Description of the task: Among the lines below, restate word for word only those from the line with "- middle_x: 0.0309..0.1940" through the line with "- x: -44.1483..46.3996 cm", with both end lines kept.

Task input:
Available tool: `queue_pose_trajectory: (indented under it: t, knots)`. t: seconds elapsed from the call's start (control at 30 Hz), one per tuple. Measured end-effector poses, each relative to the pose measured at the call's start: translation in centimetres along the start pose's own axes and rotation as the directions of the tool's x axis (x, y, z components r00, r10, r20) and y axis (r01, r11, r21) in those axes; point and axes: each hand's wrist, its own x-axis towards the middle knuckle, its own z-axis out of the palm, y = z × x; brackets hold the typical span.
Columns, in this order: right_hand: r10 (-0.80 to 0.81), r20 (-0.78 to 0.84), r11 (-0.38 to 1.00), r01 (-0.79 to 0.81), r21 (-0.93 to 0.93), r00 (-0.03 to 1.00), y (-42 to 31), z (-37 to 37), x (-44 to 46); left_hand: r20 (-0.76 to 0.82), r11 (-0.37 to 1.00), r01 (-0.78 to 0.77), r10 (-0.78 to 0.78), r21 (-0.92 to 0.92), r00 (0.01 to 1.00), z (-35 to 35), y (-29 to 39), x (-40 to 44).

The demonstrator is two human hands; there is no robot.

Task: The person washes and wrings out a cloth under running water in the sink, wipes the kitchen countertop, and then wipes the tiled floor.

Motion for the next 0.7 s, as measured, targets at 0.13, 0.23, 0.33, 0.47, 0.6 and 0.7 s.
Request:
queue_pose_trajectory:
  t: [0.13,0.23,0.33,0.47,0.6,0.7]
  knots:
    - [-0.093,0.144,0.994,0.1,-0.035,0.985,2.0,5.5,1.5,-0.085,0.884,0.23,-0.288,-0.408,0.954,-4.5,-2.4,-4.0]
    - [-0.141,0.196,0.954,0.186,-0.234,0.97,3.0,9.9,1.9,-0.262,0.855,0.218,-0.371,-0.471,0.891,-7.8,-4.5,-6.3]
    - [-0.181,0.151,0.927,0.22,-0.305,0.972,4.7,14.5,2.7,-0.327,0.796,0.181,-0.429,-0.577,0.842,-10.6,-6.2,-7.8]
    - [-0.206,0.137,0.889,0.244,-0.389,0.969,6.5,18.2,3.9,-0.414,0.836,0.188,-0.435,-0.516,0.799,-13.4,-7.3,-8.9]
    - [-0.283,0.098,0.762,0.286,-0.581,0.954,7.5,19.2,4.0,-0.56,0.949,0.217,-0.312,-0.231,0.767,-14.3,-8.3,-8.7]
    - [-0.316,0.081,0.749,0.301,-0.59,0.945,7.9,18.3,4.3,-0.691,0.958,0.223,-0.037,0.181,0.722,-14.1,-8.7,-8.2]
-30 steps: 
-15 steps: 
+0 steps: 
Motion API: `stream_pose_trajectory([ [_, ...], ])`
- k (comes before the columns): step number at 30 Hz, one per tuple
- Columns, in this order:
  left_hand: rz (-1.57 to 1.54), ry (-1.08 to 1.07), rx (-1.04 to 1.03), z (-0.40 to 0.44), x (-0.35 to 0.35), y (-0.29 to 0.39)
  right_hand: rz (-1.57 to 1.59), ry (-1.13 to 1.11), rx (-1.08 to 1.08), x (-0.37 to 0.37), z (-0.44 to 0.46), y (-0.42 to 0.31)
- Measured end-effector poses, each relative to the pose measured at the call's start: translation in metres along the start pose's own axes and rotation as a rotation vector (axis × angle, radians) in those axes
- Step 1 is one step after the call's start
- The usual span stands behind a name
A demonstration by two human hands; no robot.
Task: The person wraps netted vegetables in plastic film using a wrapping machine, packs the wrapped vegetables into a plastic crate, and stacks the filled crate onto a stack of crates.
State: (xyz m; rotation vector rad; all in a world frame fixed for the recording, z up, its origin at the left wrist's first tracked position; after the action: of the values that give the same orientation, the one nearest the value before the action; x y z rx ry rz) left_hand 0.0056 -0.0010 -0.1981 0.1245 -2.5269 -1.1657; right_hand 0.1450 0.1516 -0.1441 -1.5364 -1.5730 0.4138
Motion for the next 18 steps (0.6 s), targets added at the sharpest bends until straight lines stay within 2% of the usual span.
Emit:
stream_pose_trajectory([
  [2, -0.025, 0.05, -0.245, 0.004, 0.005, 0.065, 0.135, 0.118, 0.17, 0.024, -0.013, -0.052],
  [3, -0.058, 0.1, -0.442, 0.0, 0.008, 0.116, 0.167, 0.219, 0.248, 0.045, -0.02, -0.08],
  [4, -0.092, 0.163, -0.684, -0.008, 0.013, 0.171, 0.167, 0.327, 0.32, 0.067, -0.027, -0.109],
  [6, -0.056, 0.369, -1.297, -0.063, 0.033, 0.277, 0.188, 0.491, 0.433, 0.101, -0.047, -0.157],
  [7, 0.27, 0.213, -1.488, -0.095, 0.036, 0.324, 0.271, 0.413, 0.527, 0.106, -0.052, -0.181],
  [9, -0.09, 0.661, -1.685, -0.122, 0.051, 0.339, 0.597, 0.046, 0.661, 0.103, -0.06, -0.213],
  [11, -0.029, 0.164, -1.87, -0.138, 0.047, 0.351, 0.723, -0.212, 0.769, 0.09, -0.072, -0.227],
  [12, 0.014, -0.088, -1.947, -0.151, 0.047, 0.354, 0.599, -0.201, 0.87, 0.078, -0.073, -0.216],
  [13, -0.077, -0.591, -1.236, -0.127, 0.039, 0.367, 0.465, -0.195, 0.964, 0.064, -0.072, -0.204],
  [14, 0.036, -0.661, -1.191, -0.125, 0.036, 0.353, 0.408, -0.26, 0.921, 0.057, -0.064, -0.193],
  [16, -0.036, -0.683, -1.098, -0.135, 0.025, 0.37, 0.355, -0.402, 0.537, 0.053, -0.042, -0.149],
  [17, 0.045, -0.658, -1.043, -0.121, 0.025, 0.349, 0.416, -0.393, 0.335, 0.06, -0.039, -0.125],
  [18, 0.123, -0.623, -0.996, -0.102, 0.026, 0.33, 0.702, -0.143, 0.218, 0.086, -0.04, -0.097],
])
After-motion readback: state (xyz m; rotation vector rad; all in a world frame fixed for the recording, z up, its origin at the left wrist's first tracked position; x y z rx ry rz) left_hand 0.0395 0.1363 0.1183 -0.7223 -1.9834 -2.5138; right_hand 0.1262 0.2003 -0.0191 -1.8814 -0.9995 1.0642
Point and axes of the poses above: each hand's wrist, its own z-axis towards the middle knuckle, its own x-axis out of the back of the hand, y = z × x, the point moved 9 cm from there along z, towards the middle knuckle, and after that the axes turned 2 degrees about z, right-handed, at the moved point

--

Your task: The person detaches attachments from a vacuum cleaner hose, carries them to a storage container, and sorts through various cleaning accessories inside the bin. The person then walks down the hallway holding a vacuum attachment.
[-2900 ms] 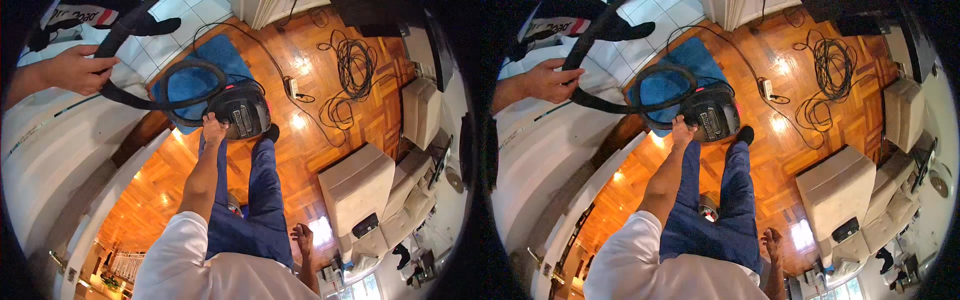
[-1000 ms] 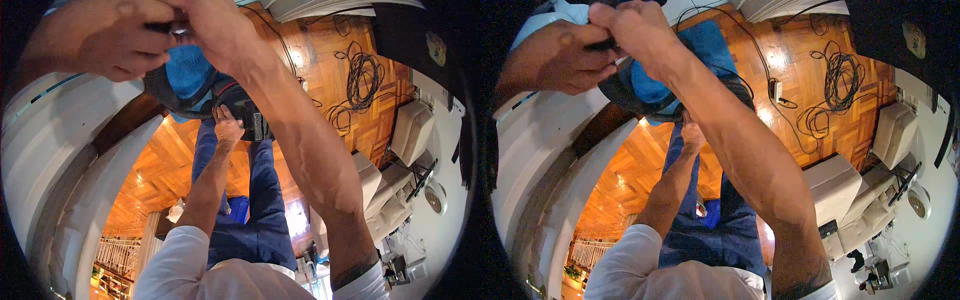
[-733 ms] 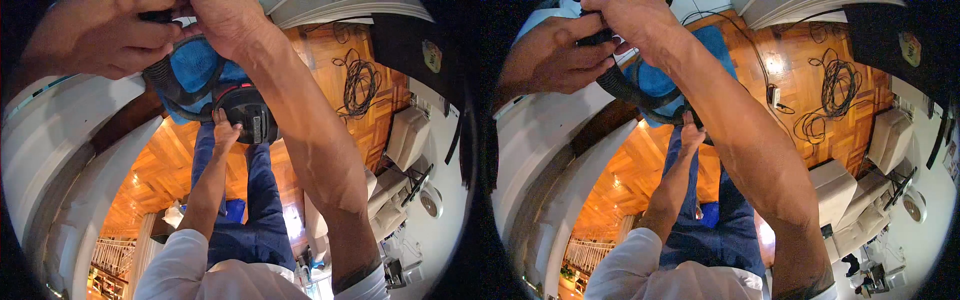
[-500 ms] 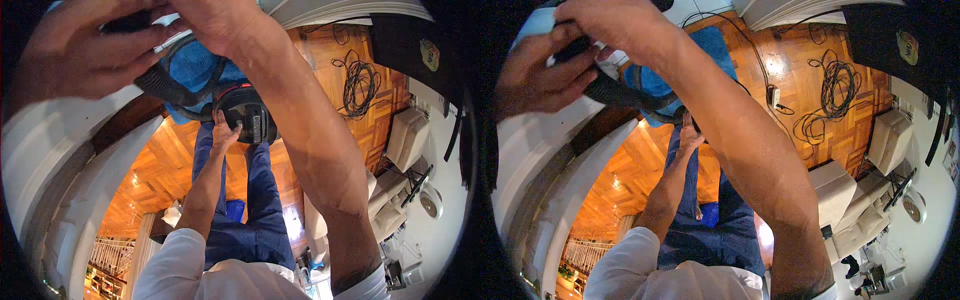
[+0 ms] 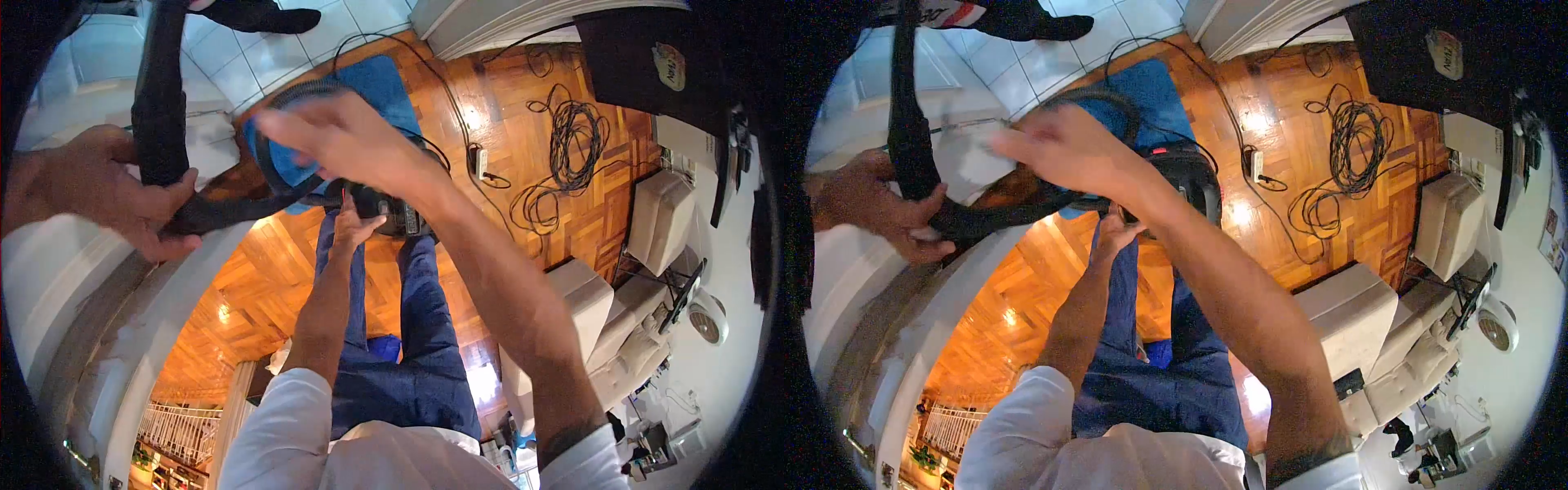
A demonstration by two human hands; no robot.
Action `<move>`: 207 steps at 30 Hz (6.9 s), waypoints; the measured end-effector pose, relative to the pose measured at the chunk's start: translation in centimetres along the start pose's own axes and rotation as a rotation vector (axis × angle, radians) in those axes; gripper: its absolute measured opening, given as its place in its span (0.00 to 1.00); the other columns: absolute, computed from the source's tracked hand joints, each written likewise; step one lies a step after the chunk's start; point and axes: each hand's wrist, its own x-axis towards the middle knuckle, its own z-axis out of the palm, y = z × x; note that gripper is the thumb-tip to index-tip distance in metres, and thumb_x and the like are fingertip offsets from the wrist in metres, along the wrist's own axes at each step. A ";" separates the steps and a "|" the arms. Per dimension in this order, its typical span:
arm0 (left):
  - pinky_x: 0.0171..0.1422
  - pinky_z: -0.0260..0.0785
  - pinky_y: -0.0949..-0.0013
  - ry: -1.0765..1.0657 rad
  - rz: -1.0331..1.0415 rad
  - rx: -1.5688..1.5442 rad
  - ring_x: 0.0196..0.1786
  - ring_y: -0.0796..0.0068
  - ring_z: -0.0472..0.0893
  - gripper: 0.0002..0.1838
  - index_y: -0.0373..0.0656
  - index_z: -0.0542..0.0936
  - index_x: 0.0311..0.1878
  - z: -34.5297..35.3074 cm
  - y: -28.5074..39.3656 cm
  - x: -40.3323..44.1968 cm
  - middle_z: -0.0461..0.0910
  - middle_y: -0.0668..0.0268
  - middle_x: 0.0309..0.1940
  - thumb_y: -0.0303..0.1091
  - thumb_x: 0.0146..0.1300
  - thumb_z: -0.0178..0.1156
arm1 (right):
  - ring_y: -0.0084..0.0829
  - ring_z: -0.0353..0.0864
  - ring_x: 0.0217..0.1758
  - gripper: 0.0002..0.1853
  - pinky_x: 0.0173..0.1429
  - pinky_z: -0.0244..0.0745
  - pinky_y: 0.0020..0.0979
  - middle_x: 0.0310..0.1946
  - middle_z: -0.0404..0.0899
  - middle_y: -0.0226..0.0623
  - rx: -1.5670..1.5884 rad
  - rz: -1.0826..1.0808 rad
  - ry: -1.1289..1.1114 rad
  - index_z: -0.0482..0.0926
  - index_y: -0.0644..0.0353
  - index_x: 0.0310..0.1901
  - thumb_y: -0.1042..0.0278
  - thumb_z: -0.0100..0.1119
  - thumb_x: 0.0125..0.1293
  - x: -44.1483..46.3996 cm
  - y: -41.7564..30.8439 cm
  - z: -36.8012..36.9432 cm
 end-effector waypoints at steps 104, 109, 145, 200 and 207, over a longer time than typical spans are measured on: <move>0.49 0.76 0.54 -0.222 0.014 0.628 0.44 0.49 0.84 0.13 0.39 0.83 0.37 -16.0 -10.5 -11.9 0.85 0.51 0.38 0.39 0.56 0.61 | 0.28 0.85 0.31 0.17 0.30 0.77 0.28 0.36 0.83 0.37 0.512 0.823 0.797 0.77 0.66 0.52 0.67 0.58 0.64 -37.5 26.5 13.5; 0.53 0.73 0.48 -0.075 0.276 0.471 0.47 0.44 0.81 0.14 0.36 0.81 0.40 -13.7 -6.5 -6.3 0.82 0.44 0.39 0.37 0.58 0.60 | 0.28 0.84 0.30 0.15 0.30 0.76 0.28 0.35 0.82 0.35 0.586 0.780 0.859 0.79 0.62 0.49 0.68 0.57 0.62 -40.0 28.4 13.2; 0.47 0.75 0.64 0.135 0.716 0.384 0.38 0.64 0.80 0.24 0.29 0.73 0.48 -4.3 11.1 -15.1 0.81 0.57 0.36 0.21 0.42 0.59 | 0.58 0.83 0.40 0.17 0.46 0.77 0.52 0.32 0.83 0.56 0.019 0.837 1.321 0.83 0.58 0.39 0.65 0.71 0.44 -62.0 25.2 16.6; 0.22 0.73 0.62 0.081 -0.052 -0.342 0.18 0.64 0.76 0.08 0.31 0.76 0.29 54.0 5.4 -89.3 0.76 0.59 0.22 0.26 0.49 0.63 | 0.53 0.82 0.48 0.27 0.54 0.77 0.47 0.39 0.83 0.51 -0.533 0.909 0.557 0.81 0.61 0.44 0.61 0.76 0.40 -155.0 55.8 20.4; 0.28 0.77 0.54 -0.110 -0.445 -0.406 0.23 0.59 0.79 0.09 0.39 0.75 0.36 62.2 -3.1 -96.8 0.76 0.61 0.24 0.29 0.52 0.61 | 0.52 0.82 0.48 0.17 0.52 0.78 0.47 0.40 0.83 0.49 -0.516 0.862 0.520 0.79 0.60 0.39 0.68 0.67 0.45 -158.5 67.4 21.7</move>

Answer to the exercise:
  - middle_x: 0.0309..0.1940
  - thumb_y: -0.0303..0.1091
  - thumb_x: 0.0146..0.1300
  - thumb_z: -0.0178..0.1156
arm1 (right):
  - ring_y: -0.0084..0.0829
  - ring_z: -0.0353..0.0864
  - ring_x: 0.0217..0.1758
  - gripper: 0.0002..0.1853
  - pinky_x: 0.0173..0.1429
  - pinky_z: -0.0244..0.0745
  - pinky_y: 0.0020..0.0979
  - middle_x: 0.0310..0.1946
  - middle_z: -0.0404..0.0899
  - middle_y: -0.0226..0.0623
  - rx: -1.5670..1.5884 rad
  - rz: -1.0826..1.0808 rad
  - ry: -1.1289..1.1114 rad
  - index_z: -0.0482..0.0926
  - index_y: -0.0644..0.0353
  - index_x: 0.0310..0.1901
  - thumb_y: -0.1042..0.0278
  - thumb_z: -0.0100..0.1119
  - thumb_x: 0.0125..0.1293
  - x: -44.1483..46.3996 cm

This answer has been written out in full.